MEASURED AND CALCULATED EFFECTIVE DELAYED FRACTION OF THE IPR-R1 TRIGA REACTOR

Rose Mary G. P. Souza, Hugo M. Dalle, Daniel A. M. Campolina

Centro de Desenvolvimento da Tecnologia Nuclear (CDTN) Comissão Nacional de Energia Nuclear (CNEN) Campus da UFMG - Pampulha – Caixa Postal 941 30123-970, Belo Horizonte, MG, Brazil. [email protected], [email protected]; [email protected]

ABSTRACT

The effective fraction, βeff , one of the most important parameter in reactor kinetics, was measured for the 100 kW IPR-R1 TRIGA Mark I research reactor, located at the Nuclear Technology Development Center - CDTN, Belo Horizonte, Brazil.

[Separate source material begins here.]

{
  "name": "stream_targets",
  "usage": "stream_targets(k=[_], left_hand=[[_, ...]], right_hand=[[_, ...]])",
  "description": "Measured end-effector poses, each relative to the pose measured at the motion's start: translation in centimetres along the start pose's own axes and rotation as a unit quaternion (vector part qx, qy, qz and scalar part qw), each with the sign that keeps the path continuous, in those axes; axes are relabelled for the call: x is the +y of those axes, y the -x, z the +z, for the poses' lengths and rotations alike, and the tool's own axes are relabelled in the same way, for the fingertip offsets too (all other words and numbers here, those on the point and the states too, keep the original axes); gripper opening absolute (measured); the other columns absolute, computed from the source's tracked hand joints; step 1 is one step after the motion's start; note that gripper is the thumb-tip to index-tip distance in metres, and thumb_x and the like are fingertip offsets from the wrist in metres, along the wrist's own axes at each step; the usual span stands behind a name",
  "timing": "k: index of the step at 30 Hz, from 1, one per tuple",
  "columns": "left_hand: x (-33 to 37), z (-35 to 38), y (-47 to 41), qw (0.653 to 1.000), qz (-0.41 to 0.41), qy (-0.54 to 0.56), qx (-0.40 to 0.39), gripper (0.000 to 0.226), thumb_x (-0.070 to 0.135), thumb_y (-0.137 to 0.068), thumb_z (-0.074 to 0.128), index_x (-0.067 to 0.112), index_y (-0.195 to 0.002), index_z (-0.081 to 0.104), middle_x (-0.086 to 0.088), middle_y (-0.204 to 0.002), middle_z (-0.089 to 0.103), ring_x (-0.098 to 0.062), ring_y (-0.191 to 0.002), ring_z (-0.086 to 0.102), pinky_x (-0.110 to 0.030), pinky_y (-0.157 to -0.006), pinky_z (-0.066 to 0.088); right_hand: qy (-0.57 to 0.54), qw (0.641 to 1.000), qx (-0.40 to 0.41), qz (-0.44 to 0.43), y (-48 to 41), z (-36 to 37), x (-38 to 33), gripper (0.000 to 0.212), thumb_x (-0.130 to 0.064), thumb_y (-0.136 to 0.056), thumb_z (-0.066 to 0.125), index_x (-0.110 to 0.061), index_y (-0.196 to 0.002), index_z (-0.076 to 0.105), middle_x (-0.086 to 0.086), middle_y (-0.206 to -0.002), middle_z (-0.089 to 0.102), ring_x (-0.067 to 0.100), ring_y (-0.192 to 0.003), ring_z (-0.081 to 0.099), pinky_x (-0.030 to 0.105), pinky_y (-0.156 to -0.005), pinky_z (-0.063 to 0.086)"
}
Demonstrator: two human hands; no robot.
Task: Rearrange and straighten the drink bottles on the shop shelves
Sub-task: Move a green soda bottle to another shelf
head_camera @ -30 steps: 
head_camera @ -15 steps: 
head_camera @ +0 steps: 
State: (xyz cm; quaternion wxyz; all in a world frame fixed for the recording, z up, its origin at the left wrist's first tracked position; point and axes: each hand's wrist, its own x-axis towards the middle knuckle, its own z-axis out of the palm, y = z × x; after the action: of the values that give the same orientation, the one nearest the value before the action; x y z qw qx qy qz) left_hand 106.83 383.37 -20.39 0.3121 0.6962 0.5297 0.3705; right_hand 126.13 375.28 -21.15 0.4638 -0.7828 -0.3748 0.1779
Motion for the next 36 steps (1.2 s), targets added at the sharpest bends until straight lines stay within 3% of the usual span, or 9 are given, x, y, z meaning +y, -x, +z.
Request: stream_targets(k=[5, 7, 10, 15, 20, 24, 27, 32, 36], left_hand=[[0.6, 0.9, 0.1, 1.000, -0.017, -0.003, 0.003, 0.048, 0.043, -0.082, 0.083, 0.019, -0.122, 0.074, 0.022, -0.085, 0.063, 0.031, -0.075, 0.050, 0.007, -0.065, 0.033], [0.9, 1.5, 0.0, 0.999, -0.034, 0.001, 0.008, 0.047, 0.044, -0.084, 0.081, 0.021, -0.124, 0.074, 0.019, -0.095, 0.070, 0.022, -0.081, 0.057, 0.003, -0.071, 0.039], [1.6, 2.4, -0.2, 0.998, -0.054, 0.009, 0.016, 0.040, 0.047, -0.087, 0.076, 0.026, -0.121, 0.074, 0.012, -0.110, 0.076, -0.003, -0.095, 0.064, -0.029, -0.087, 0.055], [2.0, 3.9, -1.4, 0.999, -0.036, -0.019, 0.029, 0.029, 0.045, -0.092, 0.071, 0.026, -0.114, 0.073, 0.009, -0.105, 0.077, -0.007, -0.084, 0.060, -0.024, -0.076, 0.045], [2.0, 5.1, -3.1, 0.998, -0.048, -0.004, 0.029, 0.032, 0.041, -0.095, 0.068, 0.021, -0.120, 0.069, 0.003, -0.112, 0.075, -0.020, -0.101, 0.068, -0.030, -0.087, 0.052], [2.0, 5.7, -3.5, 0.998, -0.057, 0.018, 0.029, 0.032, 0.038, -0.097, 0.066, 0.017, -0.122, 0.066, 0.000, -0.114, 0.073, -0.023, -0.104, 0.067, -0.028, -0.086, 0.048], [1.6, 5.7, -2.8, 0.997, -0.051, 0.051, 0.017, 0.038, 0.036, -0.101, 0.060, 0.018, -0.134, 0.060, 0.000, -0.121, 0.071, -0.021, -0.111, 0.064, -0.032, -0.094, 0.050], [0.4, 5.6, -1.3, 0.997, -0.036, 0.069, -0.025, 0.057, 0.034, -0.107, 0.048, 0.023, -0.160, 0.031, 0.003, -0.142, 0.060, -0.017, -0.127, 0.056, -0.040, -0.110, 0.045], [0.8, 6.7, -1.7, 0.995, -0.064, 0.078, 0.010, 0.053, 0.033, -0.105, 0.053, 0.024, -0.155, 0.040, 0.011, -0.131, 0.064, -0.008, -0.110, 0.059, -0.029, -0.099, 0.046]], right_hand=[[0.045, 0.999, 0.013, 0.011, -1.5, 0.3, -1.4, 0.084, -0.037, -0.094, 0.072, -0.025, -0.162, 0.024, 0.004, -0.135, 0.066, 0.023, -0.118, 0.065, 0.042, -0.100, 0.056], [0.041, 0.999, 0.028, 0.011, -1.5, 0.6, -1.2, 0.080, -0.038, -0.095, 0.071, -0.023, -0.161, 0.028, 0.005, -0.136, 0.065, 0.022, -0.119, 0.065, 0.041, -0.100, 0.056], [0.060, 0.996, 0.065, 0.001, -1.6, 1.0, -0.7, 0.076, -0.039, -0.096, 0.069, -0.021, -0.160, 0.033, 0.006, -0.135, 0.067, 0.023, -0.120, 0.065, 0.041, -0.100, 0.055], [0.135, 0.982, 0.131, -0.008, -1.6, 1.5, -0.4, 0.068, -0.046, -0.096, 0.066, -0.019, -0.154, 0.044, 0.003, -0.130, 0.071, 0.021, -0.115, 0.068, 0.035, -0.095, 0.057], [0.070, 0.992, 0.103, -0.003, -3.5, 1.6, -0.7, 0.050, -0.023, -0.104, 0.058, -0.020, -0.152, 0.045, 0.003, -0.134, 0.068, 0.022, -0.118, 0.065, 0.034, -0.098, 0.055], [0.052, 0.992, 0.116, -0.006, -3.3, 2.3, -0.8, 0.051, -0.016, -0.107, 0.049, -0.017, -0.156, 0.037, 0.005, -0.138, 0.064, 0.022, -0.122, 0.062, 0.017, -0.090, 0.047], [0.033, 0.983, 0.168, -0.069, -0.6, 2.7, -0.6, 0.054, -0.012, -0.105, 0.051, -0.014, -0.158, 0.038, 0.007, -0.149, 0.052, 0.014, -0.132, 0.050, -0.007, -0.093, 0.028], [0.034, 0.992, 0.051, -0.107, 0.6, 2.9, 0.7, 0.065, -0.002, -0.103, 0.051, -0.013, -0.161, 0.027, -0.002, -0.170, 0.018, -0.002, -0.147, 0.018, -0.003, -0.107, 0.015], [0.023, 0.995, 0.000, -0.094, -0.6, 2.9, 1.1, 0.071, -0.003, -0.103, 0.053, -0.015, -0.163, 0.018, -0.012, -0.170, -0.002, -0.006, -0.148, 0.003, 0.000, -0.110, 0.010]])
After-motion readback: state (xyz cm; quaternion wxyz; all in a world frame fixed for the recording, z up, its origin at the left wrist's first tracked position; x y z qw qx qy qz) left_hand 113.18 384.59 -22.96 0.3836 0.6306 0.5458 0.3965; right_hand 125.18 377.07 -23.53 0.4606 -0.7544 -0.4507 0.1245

The current reactor core has 63 fuel elements, containing about 8.5% and 8% by weight of uranium enriched to 20% in U235. The core has cylindrical configuration with an annular graphite reflector. Since the first criticality of the reactor in November 1960, the core configuration and the number of fuel elements have been changed several times. At that time, the reactor power was 30 kW, there were 56 fuel elements in the core, and the βeff value for the reactor recommended by General Atomic (manufacturer of TRIGA) was 790 pcm. The current βeff parameter was determined from experimental methods based on inhour equation and on the control rod drops. The estimated values obtained were (774 ± 38) pcm and (744 ± 20) pcm, respectively. The βeff was calculated by Monte Carlo transport code MCNP5 and it was obtained 747 pcm. The calculated and measured values are in good agreement, and the relative percentage error is -3.6% for the first case, and 0.4% for the second one.

1. INTRODUCTION

The nominal thermal power of the IPR-R1 TRIGA reactor, at the Nuclear Technology Development Center - CDTN, Belo Horizonte, Brazil, is 100 kW. The work presented in this paper shows the effective fraction of delayed (βeff) calculated by Monte Carlo transport code MCNP5, and estimated experimentally by two methodologies: the inhour equation and the rod drop.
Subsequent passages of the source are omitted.